Record numbers of migrants living in Britain are jobless with more than 1.6 million unemployed or ‘economically inactive’ people costing taxpayers an estimated £8billion

https://www.dailymail.co.uk/news/article-13794959/Record-numbers-migrants-living-Britain-jobless.html

Posted by Aggressive_Plates

35 Comments

  1. denyer-no1-fan on

    So I looked at the “research paper” [here](https://centreformigrationcontrol.com/wp-content/uploads/2024/04/5-THE-COSTS-OF-MIGRATION.pdf), they didn’t provide a source on the 1.6 million “economically inactive” migrants, they did provide a link to someone’s OneDrive though. They also seem to assume that each economically inactive migrant takes up as much money as every economically inactive individual in this country, which is unlikely given that migrants are not eligible for benefits and social housing for at least 5 years (except asylum seekers, which is a tiny minority of all migrants). Lastly, they didn’t account for the amount each migrant pays for their visa. For Skilled Worker Visa, the employer and employee each pays about £1000 per year, so a lot of the cost would have been offsetted by that.
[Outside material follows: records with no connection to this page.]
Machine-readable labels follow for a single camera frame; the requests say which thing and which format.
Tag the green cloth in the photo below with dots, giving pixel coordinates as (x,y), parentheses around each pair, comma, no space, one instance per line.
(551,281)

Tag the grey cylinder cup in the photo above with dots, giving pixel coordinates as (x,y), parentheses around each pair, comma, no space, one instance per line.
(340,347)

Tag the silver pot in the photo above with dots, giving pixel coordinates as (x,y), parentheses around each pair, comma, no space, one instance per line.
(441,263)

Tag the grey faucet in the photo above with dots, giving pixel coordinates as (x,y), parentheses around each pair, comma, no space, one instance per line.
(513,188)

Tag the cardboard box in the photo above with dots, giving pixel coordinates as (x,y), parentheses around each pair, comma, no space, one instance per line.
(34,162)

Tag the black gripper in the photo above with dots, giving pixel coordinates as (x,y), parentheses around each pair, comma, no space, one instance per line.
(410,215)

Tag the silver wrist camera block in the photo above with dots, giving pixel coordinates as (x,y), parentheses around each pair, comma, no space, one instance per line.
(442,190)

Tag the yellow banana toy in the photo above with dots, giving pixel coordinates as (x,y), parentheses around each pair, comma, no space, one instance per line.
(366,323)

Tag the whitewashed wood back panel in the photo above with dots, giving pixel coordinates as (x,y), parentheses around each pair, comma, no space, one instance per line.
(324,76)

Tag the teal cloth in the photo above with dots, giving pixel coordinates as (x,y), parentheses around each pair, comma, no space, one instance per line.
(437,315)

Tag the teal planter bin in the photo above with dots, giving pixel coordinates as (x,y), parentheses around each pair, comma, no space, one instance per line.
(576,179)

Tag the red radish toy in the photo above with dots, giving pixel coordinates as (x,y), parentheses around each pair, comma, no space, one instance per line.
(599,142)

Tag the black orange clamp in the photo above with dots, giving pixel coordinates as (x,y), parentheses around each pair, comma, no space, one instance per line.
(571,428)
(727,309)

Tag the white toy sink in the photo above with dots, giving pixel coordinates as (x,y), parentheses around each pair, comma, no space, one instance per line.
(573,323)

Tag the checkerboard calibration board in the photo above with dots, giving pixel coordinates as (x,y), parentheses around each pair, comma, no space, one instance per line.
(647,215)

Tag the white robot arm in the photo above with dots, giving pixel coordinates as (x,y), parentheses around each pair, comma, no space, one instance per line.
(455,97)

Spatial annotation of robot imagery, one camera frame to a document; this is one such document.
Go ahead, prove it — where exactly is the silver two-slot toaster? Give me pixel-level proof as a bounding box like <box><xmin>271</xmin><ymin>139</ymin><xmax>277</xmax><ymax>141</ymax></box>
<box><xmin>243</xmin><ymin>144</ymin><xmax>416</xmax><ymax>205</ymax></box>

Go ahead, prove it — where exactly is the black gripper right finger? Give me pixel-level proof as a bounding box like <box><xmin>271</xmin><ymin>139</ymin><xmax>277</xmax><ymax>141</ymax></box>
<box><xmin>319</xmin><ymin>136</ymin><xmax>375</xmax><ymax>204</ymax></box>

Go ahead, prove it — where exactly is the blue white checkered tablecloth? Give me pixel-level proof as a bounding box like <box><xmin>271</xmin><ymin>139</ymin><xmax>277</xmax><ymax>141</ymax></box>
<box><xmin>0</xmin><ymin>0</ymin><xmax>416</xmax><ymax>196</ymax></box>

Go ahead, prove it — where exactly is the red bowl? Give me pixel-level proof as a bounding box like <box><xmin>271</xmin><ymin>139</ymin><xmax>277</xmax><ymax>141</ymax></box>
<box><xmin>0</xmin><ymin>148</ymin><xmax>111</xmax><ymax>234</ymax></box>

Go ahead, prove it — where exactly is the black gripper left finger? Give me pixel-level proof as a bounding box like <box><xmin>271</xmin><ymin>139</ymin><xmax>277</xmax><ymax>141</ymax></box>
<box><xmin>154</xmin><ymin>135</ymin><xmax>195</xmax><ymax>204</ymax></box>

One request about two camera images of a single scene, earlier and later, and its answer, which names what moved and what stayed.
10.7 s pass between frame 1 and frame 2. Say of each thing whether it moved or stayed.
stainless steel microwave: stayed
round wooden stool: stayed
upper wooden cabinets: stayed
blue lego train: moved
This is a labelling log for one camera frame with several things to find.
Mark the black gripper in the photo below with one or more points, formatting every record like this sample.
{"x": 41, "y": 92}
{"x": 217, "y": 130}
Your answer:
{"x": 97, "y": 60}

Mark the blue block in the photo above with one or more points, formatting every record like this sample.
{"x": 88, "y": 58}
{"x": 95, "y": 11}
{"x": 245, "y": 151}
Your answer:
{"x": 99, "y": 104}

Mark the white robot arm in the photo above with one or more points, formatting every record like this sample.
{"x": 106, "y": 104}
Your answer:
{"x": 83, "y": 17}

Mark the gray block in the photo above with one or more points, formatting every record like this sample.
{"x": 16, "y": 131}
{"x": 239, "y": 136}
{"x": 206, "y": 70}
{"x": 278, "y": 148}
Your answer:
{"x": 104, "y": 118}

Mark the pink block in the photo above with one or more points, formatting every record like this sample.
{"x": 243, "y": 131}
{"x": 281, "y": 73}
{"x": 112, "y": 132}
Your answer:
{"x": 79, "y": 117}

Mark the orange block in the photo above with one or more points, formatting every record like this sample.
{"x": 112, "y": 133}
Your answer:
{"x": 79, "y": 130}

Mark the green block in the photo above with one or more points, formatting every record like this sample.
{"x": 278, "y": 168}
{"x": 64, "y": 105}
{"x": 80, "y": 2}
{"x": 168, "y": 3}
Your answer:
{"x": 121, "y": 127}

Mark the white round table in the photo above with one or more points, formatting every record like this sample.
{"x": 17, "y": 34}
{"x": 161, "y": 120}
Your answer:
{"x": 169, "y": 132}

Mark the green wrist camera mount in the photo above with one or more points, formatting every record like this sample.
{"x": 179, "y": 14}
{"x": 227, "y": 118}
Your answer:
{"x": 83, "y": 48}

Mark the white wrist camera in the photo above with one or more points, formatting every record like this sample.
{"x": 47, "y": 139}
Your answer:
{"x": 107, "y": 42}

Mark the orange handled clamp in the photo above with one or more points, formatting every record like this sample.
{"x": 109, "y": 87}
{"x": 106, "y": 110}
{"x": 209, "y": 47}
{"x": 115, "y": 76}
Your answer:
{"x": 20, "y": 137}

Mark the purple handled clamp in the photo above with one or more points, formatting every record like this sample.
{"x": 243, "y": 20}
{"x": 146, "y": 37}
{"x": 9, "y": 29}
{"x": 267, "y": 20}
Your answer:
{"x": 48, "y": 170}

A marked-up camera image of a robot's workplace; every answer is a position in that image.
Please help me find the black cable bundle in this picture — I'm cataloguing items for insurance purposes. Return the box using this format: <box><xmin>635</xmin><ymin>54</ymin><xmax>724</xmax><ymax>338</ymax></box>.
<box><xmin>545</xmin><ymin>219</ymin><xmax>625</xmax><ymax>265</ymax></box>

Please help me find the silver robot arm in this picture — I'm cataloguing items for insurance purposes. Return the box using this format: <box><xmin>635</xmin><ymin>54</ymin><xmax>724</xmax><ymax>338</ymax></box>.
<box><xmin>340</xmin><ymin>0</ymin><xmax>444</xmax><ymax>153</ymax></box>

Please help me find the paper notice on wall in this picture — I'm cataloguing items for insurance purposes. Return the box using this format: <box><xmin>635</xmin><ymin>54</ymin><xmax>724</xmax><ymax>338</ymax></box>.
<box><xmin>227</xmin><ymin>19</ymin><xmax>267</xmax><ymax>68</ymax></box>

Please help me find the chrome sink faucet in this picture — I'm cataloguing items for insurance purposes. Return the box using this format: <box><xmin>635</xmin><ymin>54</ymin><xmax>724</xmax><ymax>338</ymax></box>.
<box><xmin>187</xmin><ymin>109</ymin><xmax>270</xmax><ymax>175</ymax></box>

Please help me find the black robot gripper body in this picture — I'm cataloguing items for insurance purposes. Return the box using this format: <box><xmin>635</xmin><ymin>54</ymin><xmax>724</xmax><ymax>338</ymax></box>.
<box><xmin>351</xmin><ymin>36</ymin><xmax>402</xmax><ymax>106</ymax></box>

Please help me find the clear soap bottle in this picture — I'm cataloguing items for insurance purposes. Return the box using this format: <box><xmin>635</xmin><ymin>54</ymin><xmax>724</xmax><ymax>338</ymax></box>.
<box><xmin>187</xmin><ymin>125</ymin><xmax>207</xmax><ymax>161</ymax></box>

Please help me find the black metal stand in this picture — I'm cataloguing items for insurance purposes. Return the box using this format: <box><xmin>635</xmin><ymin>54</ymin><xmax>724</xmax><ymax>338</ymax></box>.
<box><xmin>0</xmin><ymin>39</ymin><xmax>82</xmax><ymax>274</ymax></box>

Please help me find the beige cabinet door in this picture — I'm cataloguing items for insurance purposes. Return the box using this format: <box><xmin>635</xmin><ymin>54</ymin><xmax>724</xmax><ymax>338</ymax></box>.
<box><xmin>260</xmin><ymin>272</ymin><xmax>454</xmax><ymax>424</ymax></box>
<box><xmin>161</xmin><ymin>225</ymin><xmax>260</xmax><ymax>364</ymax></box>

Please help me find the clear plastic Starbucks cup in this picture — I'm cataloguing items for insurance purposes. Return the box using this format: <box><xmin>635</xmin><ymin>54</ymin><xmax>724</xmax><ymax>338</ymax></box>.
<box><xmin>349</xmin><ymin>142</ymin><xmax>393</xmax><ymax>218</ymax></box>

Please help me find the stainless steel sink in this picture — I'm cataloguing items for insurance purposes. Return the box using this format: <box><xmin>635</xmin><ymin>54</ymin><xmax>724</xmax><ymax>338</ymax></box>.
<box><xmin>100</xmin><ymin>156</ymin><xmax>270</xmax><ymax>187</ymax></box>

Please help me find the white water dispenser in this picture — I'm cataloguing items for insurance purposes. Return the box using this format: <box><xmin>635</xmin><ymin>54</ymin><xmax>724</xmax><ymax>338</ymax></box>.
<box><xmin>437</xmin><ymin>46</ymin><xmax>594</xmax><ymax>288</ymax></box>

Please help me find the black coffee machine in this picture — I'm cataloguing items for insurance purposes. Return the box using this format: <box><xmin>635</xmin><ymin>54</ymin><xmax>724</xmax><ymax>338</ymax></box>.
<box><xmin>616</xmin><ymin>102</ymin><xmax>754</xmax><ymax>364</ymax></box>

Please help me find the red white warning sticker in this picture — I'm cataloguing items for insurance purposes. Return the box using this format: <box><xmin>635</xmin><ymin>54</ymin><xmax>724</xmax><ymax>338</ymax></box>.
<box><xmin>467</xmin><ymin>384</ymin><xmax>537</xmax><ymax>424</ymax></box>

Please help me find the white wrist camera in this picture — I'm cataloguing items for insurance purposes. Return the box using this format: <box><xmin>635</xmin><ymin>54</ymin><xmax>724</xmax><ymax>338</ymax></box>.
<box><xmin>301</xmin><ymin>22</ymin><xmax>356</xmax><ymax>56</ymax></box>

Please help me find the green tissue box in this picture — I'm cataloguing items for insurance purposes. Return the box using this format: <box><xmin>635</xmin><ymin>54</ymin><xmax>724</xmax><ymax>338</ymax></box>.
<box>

    Edit: one more point, a lot of these economically inactive would have ties to someone who is employed, like an employed person’s partner taking care of their kids or something, meaning the taxation that comes in from the employed is also not taken into account.

  2. Current_Eye_2302 on

    Tried to post this earlier but was deleted and warned…

    The £8bn is likely inaccurate. It’s taken from the departments undeclared overspend. Would work out to £5k per person. The likely cost is much much higher.

    1.6 million is 2.4% of the population or 4.8% of the working population. This situation is unsustainable and people need to have a serious conversation about this.

    This has nothing to do with race or which nationality. 1.6 million people have come from abroad and are economically inactive, needing support, all while there isn’t even enough to maintain our infrastructure or support struggling British citizens

  3. Less-Information-256 on

    Am I missing something?

    These are people with the right to live in the UK and doesn’t include asylum seekers etc.

    Therefore under current rules these people needed to be sponsored to come here, or have a partner earning £29k.

    There’s no mention of the net tax contribution of the household, the number of those people are claiming benefits, the number only temporarily out of work for something like childcare or redundancy, the number who are retired or financially independent. And the number has not increased that significantly since 2012.

    Seems like a nothing burger. Edit. The reason it’s a nothing burger is because there’s no evidence that these people are costing the tax payer anything.

  4. And I wonder how they derive this number. Being a migrant myself the only time I told any official that I am unemployed is when I register with my GP. I didn’t update my status after I got a job. So is the data here really accurate?

  5. AcademicIncrease8080 on

    Migration can be *such an easy win* when implemented sensibly. You take in highly-skilled migrants who have not burdened your education system: doctors, scientists, engineers, white-collar professionals, tech workers – all who pay loads of income tax and sometimes create new companies which create new jobs. Even low-skilled immigration can be an easy win provided those unskilled migrants are only here *temporarily*, are not a burden on welfare and can support themselves, and are immediately sent back if they commit crime.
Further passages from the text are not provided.